Items listed in a dataset
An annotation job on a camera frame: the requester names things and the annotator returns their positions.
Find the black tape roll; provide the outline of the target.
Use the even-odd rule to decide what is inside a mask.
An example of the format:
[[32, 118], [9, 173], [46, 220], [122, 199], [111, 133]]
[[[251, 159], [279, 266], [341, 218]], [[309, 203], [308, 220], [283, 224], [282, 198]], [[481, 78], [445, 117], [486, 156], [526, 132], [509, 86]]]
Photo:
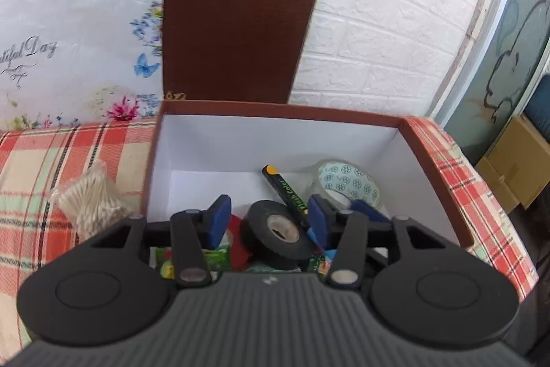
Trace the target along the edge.
[[255, 261], [285, 271], [307, 269], [315, 246], [285, 205], [271, 200], [253, 203], [240, 228], [242, 243]]

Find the black marker orange cap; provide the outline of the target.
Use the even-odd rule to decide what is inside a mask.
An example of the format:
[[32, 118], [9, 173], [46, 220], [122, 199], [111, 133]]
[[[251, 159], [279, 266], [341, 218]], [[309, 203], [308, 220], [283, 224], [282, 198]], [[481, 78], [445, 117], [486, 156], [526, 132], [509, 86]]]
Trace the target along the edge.
[[290, 183], [288, 183], [287, 180], [280, 175], [279, 171], [277, 171], [273, 165], [266, 165], [263, 167], [261, 173], [275, 193], [287, 206], [287, 209], [289, 209], [289, 212], [294, 217], [295, 222], [304, 229], [308, 230], [308, 206], [296, 193], [293, 187], [290, 186]]

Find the green plant card box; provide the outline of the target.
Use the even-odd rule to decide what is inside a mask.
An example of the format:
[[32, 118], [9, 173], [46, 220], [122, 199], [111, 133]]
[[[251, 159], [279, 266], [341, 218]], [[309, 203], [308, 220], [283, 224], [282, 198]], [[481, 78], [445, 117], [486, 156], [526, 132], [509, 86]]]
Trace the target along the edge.
[[[223, 272], [276, 273], [283, 269], [273, 268], [265, 263], [255, 261], [247, 250], [222, 246], [216, 250], [203, 250], [203, 255], [212, 279], [216, 280]], [[331, 267], [332, 260], [325, 254], [314, 254], [306, 267], [307, 272], [314, 272], [324, 277]], [[150, 265], [164, 279], [174, 279], [173, 251], [171, 248], [153, 248], [150, 250]]]

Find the brown cardboard storage box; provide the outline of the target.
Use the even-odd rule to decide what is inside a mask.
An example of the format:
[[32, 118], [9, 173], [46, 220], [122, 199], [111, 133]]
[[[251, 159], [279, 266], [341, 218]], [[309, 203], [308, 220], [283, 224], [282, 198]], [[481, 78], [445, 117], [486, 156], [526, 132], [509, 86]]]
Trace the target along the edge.
[[[170, 218], [231, 198], [241, 220], [260, 200], [283, 203], [261, 171], [273, 165], [302, 200], [313, 168], [344, 160], [377, 183], [387, 223], [368, 219], [362, 285], [376, 296], [403, 287], [413, 297], [433, 288], [476, 286], [483, 266], [473, 238], [437, 169], [399, 130], [403, 118], [287, 104], [170, 102], [162, 109], [147, 210], [132, 228], [140, 248], [172, 248]], [[311, 280], [299, 269], [248, 274], [252, 282]]]

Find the cotton swab bundle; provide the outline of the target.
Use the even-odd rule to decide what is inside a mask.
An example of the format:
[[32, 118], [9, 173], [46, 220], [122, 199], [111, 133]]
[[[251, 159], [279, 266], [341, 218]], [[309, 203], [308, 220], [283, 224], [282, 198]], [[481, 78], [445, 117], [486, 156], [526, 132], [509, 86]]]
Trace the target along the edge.
[[107, 173], [103, 161], [83, 174], [54, 187], [50, 202], [69, 220], [80, 241], [90, 239], [133, 216], [129, 203]]

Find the lower cardboard box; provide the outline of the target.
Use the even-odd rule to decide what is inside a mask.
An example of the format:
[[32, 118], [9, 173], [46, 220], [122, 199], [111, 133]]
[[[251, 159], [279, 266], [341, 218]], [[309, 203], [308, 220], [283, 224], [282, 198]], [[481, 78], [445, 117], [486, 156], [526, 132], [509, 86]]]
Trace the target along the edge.
[[512, 212], [519, 205], [518, 198], [505, 182], [504, 176], [492, 167], [487, 158], [481, 158], [475, 165], [475, 169], [487, 183], [493, 196], [496, 197], [506, 213]]

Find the upper cardboard box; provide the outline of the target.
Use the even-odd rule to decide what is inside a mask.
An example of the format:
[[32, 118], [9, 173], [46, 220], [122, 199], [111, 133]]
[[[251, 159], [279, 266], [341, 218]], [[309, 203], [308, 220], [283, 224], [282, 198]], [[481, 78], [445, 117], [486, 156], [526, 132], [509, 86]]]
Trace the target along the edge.
[[528, 209], [549, 184], [549, 142], [526, 116], [513, 116], [487, 161]]

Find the red plaid bed sheet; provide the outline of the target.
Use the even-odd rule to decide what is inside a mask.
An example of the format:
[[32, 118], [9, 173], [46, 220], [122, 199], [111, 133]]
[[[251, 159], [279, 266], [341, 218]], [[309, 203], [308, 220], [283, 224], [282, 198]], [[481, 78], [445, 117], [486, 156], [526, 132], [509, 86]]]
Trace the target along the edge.
[[[526, 299], [539, 276], [511, 220], [452, 138], [428, 118], [399, 120], [399, 130], [437, 169], [474, 238], [470, 253], [497, 268]], [[47, 198], [50, 191], [102, 161], [124, 199], [138, 209], [152, 154], [153, 118], [1, 134], [1, 360], [29, 338], [16, 311], [21, 283], [39, 266], [73, 249], [76, 233]]]

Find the dark brown wooden headboard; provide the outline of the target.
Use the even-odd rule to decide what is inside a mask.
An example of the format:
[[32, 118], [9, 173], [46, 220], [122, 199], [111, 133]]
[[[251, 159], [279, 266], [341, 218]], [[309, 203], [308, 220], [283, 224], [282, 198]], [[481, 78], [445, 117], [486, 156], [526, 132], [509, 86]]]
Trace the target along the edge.
[[164, 0], [165, 93], [285, 104], [315, 1]]

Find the blue chair back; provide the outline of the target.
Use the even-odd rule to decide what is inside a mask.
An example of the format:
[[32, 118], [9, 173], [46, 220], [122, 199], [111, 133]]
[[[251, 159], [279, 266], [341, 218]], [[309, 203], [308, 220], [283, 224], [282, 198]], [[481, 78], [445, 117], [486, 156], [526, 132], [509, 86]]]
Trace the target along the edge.
[[550, 141], [550, 75], [544, 75], [533, 92], [524, 115]]

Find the glass door with drawing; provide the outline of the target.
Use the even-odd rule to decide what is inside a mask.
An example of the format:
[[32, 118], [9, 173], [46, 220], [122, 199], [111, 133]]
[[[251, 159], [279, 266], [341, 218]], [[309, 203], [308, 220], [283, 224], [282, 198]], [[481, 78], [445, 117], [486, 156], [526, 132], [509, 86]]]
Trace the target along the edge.
[[473, 80], [445, 124], [474, 165], [516, 109], [549, 40], [549, 0], [506, 0]]

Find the floral plastic pillow bag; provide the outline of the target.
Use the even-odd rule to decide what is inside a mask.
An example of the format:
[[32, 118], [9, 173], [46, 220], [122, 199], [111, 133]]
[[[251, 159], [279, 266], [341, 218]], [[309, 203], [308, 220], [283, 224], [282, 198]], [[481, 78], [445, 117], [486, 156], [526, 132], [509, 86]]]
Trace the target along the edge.
[[157, 114], [163, 0], [1, 0], [1, 126]]

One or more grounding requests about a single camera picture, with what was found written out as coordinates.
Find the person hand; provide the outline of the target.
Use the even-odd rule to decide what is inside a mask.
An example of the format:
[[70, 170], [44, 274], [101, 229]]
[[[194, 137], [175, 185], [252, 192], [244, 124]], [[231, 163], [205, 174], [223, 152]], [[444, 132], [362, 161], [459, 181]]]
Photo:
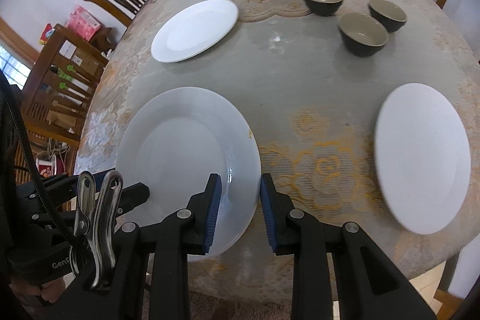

— Requirement —
Wherever the word "brown" appears in the records above, copy that line.

— Task output —
Find the brown cardboard storage box; provide the outline of the target.
Find the dark brown wooden headboard; provide the outline of the target.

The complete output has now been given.